Types. The data model in GraphQL is represented in types, which are strongly typed. There should be a 1-to-1 mapping between your models and GraphQL codes. You can think of this as a database table where the user table has the fields like id, first name, last name, email, projects. So, things to remember is that exclamation point saying that an identifier (id) cannot be nullable or, in other words, it has to be something there as it’s a required field. 

Queries. Queries define what queries you can run on your GraphQL API. By convention, there should be a RootQuery, which contains all the existing queries. In the example, the comment here shows how it looks on the rest API. In parenthesis around brackets, we see an argument that has to be a unique identifier, and after a colon is the type user. It shows what has to be returned when we do this query, so it returns the user. The project query will return the project, the task query will turn the list of tasks, and so on. 

Mutations. If queries are GET requests, mutations can be seen as POST | PATCH | PUT | DELETE requests that modify the data. The example includes mutations of “createUser”, “updateUser”, “removerUser”.

Input. UserInput type is a User type without the id and projects fields. Notice the keyword input instead of type.
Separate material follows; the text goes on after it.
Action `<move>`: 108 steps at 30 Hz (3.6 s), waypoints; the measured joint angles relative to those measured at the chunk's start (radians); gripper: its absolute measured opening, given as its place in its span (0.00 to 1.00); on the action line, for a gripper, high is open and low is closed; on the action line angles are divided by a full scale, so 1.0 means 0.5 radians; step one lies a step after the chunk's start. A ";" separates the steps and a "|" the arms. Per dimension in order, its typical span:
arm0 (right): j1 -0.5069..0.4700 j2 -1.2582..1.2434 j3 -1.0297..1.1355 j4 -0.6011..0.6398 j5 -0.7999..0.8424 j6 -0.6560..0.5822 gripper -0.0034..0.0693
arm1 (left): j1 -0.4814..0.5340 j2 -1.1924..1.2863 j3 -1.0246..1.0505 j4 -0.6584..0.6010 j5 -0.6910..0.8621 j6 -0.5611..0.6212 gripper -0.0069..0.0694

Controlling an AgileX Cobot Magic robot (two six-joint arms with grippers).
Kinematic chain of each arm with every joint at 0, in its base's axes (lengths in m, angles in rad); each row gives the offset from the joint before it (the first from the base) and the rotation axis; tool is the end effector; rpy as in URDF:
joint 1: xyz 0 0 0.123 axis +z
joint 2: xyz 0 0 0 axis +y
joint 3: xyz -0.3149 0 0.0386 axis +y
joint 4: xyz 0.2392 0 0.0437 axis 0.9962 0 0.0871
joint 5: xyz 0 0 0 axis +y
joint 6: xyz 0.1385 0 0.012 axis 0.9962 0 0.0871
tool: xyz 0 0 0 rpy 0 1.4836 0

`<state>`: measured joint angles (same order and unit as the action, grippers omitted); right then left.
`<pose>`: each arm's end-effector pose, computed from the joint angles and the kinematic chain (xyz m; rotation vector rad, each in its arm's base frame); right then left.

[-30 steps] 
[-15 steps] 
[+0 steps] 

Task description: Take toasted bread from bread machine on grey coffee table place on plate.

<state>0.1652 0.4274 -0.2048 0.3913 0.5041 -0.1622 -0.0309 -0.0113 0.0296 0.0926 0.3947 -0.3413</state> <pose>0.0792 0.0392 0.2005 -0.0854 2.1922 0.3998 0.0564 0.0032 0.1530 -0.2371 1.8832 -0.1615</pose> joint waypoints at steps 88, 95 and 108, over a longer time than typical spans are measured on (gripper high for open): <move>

You can think of this as a form on a page where you need to enter some data and what kind of information needs to be entered to create that user profile.

Resolvers. The resolver function gives a specific set of instructions for converting the operations of GraphQL into data. It is basically a controller function, the logic of what has to be returned (resolvers for queries) when that query happens and the user asks for the data, and resolvers for mutation are used when the user seeks to update or delete the data.

Schema. With types, queries and mutations, we define the GraphQL schema, which is what the GraphQL endpoint exposes to the world.

Resources to check

Two main resources to step deeper into the GraphQL field:

• GraphQL.org. Dedicated to learning all the basics and the actual specification of GraphQL.
• How to GraphQL? Dedicated to learning about implementations. For instance, if you seek to know about Apollo server, it gives you an understanding of what front-end frameworks can be used to consume the data from that API. It is not required to use any of the tools or libraries for the front-end to consume the API – you can do the regular XmlHttp request, but you must make a POST request to that endpoint and provide the query in the body, which is the GraphQL. 

The GraphQL server API can be used as a gateway to other microservices, talking directly to the database or other REST APIs. Thus, you could have multiple REST APIs, get that data and make it one single source of truth. 

This article is inspired by front-end developer Gediminas Survila’s presentation on “GraphQL vs. REST: Which is the best for API Development?”